The fox is in Microsoft’s henhouse (and salivating) | CNET News.com
This will be interesting to watch. While I like Firefox and use it, and while I have converted some people I know who can’t seem to avoid getting hijacked by spyware into Firefox users, and while I love to see Microsoft having to deal with this sort of problem, it may not turn out the way many expect.
I’ve said more than once, when discussing Windows versus Linux security issues, that if Linux had market share on the desktop that hackers would target Linux with their exploits. While Linux may be more fundamentally secure, there are vulnerabilities lurking, but most virus authors target Windows because they hit the largest number of target machines with their exploits.
Likewise, if Firefox becomes the predominant web browser, the makers of spyware, malware, popups, hijacks, and other browser exploits will turn their attention away from Internet Explorer and concentrate on making Firefox user’s lives more miserable.

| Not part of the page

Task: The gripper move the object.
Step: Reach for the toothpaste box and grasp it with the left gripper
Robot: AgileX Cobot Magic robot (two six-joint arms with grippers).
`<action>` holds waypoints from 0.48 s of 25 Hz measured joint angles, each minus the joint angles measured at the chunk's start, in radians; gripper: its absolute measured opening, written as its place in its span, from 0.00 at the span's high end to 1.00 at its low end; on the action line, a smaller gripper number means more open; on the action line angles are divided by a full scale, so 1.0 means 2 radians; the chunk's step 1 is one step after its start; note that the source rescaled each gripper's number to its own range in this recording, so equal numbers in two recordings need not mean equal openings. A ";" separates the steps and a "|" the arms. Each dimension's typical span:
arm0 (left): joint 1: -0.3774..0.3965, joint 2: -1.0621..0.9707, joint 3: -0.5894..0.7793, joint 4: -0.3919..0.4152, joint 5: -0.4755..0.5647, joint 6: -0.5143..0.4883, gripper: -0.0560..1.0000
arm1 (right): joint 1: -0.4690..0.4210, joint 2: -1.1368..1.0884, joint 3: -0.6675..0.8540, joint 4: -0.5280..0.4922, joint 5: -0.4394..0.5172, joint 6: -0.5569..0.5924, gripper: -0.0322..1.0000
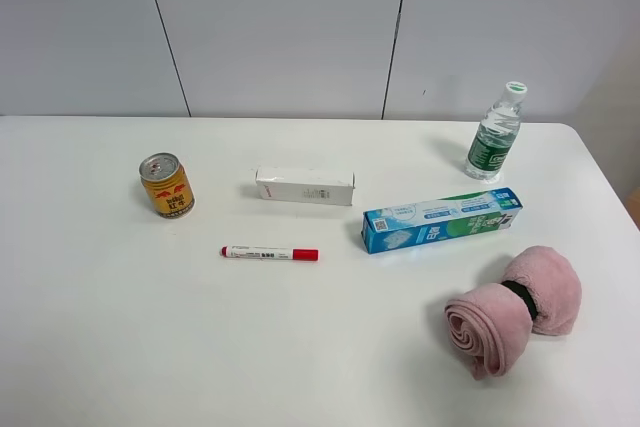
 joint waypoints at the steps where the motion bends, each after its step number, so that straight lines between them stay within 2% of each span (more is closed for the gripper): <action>1: 0.000 0.000 0.000 0.000 0.000 0.000 0.00 | 0.000 0.000 0.000 0.000 0.000 0.000 0.00; 12: 0.000 0.000 0.000 0.000 0.000 0.000 0.00 | 0.000 0.000 0.000 0.000 0.000 0.000 0.00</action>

I know that Firefox has been patched to correct security vulnerabilities during its beta stage. This month, flaws were corrected in PHP, another open source, Linux grown product. Today, a story ran about how Google fixed a security flaw in their Desktop Search product.
While I have no great love for Microsoft or Bill Gates, I do get a bit frustrated when people claim that products are bad or inferior or insecure just because they’re from Microsoft. I love Linux, but I still get a secret thrill whenever a Linux product is exposed with a security flaw because so many Linux zealots think that Linux is immune.
There’s no such thing as immunity on the web. If an exploit is found and an exploit is publicized, it will be utilized, no matter what product or platform it is on. Perhaps Firefox will be more resilient, since it isn’t buried so deep in the Windows core like the Microsoft Web Browser Control that drives Internet Explorer, but it is not immune just because it is not Microsoft’s. I’ll be anxious to see how it goes, simply from a point of curiosity.
I use both products. I have no religious attachment to either.
Then again, maybe products actually are more insecure just because they’re from Microsoft, because Microsoft is always in the cross hairs when it comes to malevolent programmers. I don’t look forward to a day when Firefox users can get hijacked as easily as today’s Internet Explorer users can, but I can certainly envision it.
Still, when it happens, I’m sure we’ll find out that it was Microsoft’s fault after all.